When None of Them Are the Right Call

  • SVG for vector content — logos, icons, diagrams. Resolution-independent and tiny. PNG is only the right answer when SVG isn't.
  • JPEG for legacy compatibility in environments where you need universal decoding (email, old document scanners, some printers).
  • HEIC if you're dealing with iPhone photo originals and want maximum compression with broad Apple support — though the open-web answer there is convert to AVIF or WebP.

Decision Rubric

  • Icon, logo, screenshot, or anything with sharp text → PNG
  • Web photo or replacing existing JPEG/PNG, broad browser support → WebP
  • Hero image, photo gallery, build-time pipeline, modern browsers → AVIF (with WebP/JPEG fallbacks via <picture>)
  • Vector graphic → SVG (none of the three)

FAQ

Should I just use AVIF everywhere? No. AVIF encoding is slow, doesn't support every legacy environment, and offers diminishing returns for tiny images. Use it where bytes matter most: large photos above the fold.

Why is my WebP bigger than the JPEG? You're probably comparing lossless WebP to lossy JPEG. Set WebP to a quality level (e.g. 80) and it'll beat JPEG comfortably.

Is AVIF really patent-free?
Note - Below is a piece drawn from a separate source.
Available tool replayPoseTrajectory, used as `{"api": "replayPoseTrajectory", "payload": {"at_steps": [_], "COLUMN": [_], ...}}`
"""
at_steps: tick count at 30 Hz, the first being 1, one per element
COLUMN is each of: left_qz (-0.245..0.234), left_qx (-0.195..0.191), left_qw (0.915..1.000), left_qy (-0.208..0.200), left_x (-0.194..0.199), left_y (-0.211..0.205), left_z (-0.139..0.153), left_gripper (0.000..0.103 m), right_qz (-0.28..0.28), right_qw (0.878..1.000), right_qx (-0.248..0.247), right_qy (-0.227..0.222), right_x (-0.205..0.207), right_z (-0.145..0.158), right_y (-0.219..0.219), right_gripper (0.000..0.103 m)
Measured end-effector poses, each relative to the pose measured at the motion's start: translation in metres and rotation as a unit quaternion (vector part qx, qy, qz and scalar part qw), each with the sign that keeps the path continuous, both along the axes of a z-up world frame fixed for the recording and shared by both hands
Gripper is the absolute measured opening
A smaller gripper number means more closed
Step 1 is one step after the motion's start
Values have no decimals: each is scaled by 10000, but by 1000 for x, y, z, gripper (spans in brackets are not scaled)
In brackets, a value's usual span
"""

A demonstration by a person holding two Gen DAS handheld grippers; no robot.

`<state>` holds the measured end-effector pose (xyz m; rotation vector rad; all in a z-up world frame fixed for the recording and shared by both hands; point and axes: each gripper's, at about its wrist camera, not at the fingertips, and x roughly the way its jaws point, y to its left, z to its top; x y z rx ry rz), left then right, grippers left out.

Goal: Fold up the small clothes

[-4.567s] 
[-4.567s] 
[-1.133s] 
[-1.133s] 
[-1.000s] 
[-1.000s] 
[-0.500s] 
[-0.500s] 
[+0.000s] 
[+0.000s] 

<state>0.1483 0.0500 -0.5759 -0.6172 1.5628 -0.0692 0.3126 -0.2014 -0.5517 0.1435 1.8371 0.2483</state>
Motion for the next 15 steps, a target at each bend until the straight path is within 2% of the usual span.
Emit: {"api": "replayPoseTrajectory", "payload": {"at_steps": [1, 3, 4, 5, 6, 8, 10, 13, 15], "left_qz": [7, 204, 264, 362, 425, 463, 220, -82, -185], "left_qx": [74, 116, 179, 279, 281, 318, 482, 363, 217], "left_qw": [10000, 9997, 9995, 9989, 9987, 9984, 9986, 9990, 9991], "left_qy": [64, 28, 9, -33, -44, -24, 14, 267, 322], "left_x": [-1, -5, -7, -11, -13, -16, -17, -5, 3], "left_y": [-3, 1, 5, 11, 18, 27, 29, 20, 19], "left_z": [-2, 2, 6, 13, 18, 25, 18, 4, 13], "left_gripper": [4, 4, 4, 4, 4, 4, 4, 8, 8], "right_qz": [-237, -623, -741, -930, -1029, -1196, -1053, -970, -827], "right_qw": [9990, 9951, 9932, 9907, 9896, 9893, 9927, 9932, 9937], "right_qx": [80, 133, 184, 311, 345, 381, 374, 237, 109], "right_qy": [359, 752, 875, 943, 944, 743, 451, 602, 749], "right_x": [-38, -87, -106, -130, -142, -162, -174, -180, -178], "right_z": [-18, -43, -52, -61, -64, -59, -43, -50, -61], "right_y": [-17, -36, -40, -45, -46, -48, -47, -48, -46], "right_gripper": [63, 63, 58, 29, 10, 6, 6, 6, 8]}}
Yes. The AV1 codec it's built on was designed by the Alliance for Open Media specifically to avoid the licensing issues that plagued HEVC. Royalty-free is one of its main selling points.

Can I serve different formats to different browsers automatically? Yes — either with the <picture> element (zero JS, browser picks based on type) or with server-side content negotiation reading the Accept header. The <picture> approach is simpler and works on static hosting.

What about file managers and OS support outside browsers? This is where PNG still dominates. macOS Preview, Windows Explorer, Photoshop, and Lightroom all handle PNG natively; AVIF support is improving but inconsistent. If the file might leave the browser, PNG (or JPEG) is the safer bet.